Like many during this time of year, you may have found certain documentation painful to retrieve and scattered in several locations. Maybe a life event added to the strain of pulling all this documentation together. But there’s good news: you can create a system to quickly file and find anything you need financially. Let’s look at the steps you can take to retrieve things quickly.
When you receive documentation don’t think about what it is (a cell phone bill, a greeting card, etc.), but think about what you are going to do with it. I encourage my clients to ask what is the ‘next’ action required as it relates to this piece of documentation.
Here are four ways you can approach your documentation:
- Act on it
- Refer to it
- Wait on it
- Keep it
Track Action Items
Get a system for tracking your action items.
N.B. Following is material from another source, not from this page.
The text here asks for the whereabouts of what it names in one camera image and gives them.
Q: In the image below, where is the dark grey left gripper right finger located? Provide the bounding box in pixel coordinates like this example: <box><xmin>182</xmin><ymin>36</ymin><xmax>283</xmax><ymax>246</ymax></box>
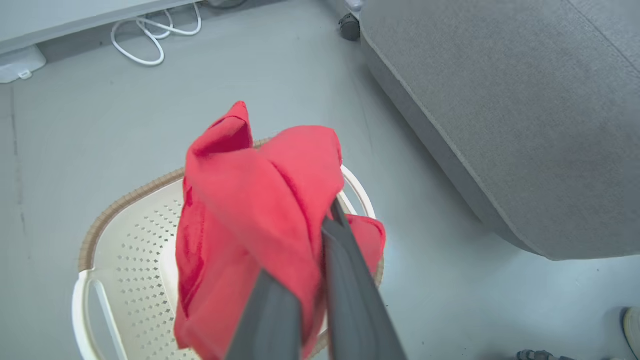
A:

These need to get incorporated into a ‘to-do’ list that you review every day. Ideally this list travels with you throughout the day. This way you can add to it or take care of items in between appointments. This can be a digital or a hard copy list.
Reference items contain information that you will refer to in the future. There are two types of reference items, those that require quick access and those that require longer terms access. Create a quick reference for items that need to be accessed on a weekly or monthly basis. Contact information and monthly statements go into a quick reference. The ‘longer term’ reference are those items that are kept for tax purposes or financial planning. Other items might be kept if they would be too difficult to track down or too time consuming to recreate. Investment summaries are an example of this type of longer term reference.
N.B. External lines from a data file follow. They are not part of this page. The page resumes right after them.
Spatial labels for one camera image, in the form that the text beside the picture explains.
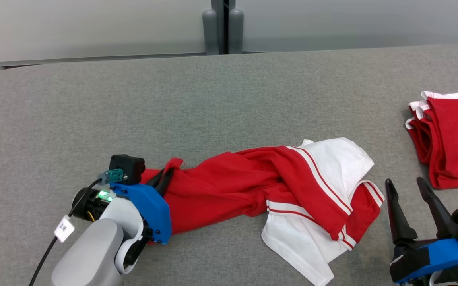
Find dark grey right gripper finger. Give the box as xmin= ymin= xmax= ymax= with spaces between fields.
xmin=417 ymin=177 xmax=458 ymax=239
xmin=385 ymin=178 xmax=418 ymax=244

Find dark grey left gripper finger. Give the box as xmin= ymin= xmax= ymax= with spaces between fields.
xmin=145 ymin=168 xmax=167 ymax=190
xmin=156 ymin=168 xmax=175 ymax=197

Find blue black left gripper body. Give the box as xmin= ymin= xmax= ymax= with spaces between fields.
xmin=71 ymin=183 xmax=172 ymax=245

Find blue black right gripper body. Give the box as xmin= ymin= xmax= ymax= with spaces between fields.
xmin=389 ymin=238 xmax=458 ymax=284

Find red white basketball jersey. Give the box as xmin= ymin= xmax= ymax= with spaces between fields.
xmin=140 ymin=137 xmax=385 ymax=286

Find red shorts with white stripes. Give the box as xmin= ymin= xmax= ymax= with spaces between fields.
xmin=405 ymin=90 xmax=458 ymax=190

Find light grey partition panel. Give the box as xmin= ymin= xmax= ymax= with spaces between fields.
xmin=0 ymin=0 xmax=213 ymax=67
xmin=237 ymin=0 xmax=458 ymax=53

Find white left cable tag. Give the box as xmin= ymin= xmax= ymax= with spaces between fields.
xmin=54 ymin=215 xmax=75 ymax=243
These ‘longer term’ items can be incorporated into a file system. In creating this system, ask yourself, “How would I look for this file?” If you think about retrieval, this can typically reveal the best way to organize this material.
Many folks call this category pending, ‘on hold’, or waiting. This category would be defined by the following limitations: you are not able to take any action on this paperwork because the date is not here yet, or you need more information.
Pending items can be part of a tickler system. The system can be as simple as paper reminders in a 1-31 accordion file. If a digital solution is preferred, consider digital notebooks in Evernote where these reminders can be stored in the cloud. You could also consider setting the reminders up in a calendar system so they are set for the exact date in which the item can be revisited. The key with any system in this category is that a trigger is put in place so that you go back to check what is needed to keep things moving forward.
Permanent files are those items such as legal documents, property records, and property improvements, investment trades, and certificates. Permanent documents also include identification documents such as passports or marriage certificates. With these types of permanent documents, it is best to have a back-up copy stored in the cloud or in a safe deposit box.
For many items that are tax related, there are variables such as the type of action, expense, or the event which the document records. Generally, you must keep your records that support an item of income, deduction, or credit shown on your tax return until the period of limitations for that record runs out [Source – IRS.gov]. Because retention can be variable, visiting the IRS.gov site can provide retention guidelines that vary anywhere between 1, 3, and 6 years.